THE PROBLEM → Extract each line holding the word "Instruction" from the entries.

GIVEN RECORDS →
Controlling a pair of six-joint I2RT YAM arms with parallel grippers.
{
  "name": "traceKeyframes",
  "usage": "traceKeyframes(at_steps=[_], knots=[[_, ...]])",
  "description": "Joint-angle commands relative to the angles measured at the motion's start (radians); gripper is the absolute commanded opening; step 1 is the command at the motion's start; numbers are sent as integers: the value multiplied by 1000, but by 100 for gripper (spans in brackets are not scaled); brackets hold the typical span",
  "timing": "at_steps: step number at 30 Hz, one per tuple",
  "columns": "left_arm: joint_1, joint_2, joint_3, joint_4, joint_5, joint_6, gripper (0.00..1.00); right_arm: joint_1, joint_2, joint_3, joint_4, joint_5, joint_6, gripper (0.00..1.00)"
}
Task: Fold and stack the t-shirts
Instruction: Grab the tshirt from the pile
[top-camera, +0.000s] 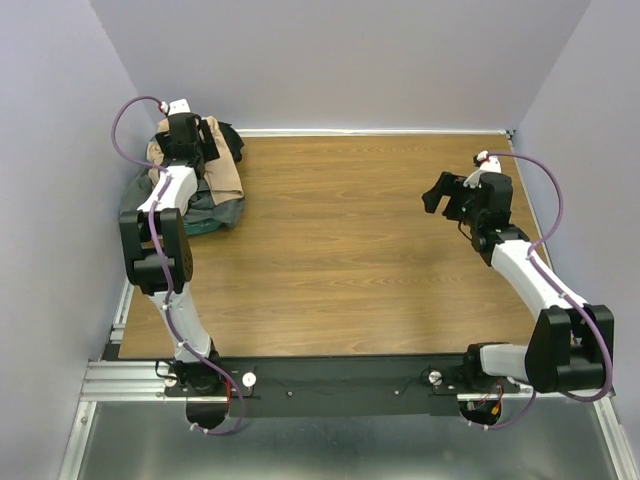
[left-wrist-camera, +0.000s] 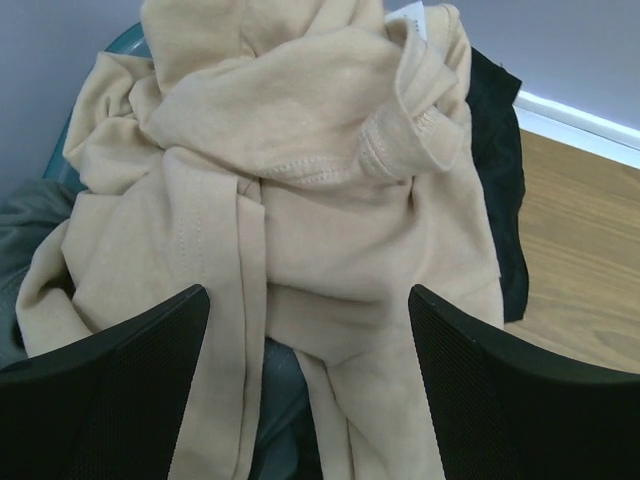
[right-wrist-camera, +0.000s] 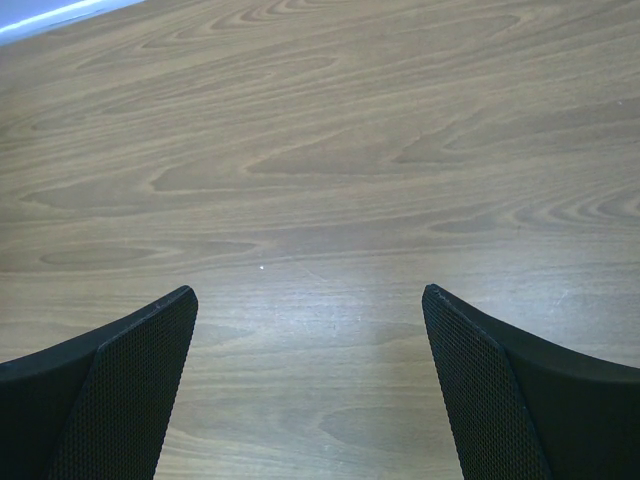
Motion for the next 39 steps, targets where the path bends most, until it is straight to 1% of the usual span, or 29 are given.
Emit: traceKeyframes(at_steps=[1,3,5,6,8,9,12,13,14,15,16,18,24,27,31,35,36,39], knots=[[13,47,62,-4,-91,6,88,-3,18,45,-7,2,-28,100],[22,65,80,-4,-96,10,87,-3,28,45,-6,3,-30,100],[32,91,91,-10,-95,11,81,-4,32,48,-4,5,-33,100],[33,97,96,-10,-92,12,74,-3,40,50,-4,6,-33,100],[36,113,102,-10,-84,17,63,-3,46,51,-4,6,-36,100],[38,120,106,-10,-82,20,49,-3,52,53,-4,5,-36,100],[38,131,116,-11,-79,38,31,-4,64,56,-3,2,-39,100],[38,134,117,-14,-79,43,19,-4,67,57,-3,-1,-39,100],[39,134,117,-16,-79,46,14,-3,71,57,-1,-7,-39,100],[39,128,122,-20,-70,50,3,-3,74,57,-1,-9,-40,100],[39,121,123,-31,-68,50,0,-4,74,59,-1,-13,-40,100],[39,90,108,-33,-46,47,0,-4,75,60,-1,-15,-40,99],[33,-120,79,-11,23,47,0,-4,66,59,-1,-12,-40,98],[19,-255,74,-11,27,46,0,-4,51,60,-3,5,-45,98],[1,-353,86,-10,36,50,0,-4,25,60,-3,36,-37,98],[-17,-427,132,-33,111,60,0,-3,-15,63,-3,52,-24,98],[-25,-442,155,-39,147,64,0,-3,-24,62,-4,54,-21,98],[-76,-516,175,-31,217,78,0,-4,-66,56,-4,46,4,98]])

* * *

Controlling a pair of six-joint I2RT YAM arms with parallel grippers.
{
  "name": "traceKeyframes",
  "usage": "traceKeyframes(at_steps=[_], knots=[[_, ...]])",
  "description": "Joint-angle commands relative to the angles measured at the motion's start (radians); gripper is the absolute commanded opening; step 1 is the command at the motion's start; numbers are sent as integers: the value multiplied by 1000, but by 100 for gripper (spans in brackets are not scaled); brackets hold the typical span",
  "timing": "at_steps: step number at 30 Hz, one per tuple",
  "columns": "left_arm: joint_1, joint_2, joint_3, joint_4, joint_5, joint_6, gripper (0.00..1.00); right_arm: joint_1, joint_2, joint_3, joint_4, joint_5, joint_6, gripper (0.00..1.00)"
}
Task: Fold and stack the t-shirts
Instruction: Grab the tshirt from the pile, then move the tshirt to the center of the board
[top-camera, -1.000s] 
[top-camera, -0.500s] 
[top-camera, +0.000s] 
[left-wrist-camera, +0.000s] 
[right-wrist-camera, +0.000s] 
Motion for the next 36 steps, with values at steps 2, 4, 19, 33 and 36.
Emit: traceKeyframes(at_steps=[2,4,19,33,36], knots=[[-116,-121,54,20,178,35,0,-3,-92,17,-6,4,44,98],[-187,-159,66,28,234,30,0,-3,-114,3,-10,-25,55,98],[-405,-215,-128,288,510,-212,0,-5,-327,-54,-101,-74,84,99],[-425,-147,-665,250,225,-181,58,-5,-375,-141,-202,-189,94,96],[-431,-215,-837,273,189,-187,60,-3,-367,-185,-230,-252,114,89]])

SOLUTION →
Instruction: Grab the tshirt from the pile
Instruction: Grab the tshirt from the pile, then move the tshirt to the center of the board

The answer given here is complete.